Fastai_v1, adding features

You can just call that yourself. See the image_data_from_folder source for an example. It’ll be something like:

train_ds,valid_ds = ImageClassificationDataset.from_folder(path, valid_pct=0.2)
data = DataBunch(train_ds,valid_ds)
4 Likes

https://github.com/fastai/fastai_docs/blob/master/dev_nb/x_006a_coords.ipynb got renamed to https://github.com/fastai/fastai_docs/blob/master/dev_nb/102_tfm_coords.ipynb

1 Like

Yup, that’s the rework.
You’ll find pieces to do the inverse of an affine transform or a coord transform there, and most the transforms implemented at an affine or coord level, so all in all, everything needed to do TTA for segmentation.

1 Like

Requested feature: A progress indicator when tokenizing a TextDataset.

Why: Tokenizing can take a looong time when you have a large corpus, so it would be nice to have some kind of indication how many texts have been processed.

Background: I’m currently building a “base” Dutch language model from a Dutch Wikipedia dump, but after ~10 hours I have no idea if it’s still happily tokenizing or if something is wrong.

I tried to find out if I could add this feature myself, but I’m still getting familiar with the details of the v1 library.

1 Like

It already is implemented.
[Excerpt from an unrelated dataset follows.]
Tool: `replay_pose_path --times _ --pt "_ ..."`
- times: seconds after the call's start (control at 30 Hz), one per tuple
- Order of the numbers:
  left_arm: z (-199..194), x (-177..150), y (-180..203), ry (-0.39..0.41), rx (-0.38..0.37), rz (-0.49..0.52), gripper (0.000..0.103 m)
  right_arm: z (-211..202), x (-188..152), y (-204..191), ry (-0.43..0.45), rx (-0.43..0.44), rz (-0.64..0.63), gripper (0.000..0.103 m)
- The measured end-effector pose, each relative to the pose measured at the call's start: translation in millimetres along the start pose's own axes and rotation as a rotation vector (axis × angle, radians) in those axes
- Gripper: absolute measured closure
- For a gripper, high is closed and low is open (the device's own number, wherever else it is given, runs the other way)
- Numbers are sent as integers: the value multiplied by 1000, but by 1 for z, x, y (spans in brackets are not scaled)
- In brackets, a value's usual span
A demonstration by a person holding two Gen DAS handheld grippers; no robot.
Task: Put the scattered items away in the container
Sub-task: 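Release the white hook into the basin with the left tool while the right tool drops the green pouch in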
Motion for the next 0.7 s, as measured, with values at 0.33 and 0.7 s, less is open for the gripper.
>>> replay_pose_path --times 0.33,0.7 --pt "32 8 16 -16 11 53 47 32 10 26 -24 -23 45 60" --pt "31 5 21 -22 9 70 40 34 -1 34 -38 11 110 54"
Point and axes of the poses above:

If you are creating your TextDataset from a csv, it automatically does it by chunks of size 10,000 and you have a progress bar.
If you create it from a dataframe, be sure to load it with chunksize=something to see the same progress bar.

I thought chunksize was removed from the from_df method as indicated here.

Thank you for your reply. I was using text_data_from_folder, because the corpus consists of many separate text files. But I’ll make a csv of the wiki dump instead.

That is weird. Your method creates a csv file that is then automatically opened with a chunksize of 10,000 normally (and you can specify the chunksize you want in the kwargs).
Do you have a csv file in the tmp directory where you were working? Maybe it got stuck while creating it and not during the tokenization.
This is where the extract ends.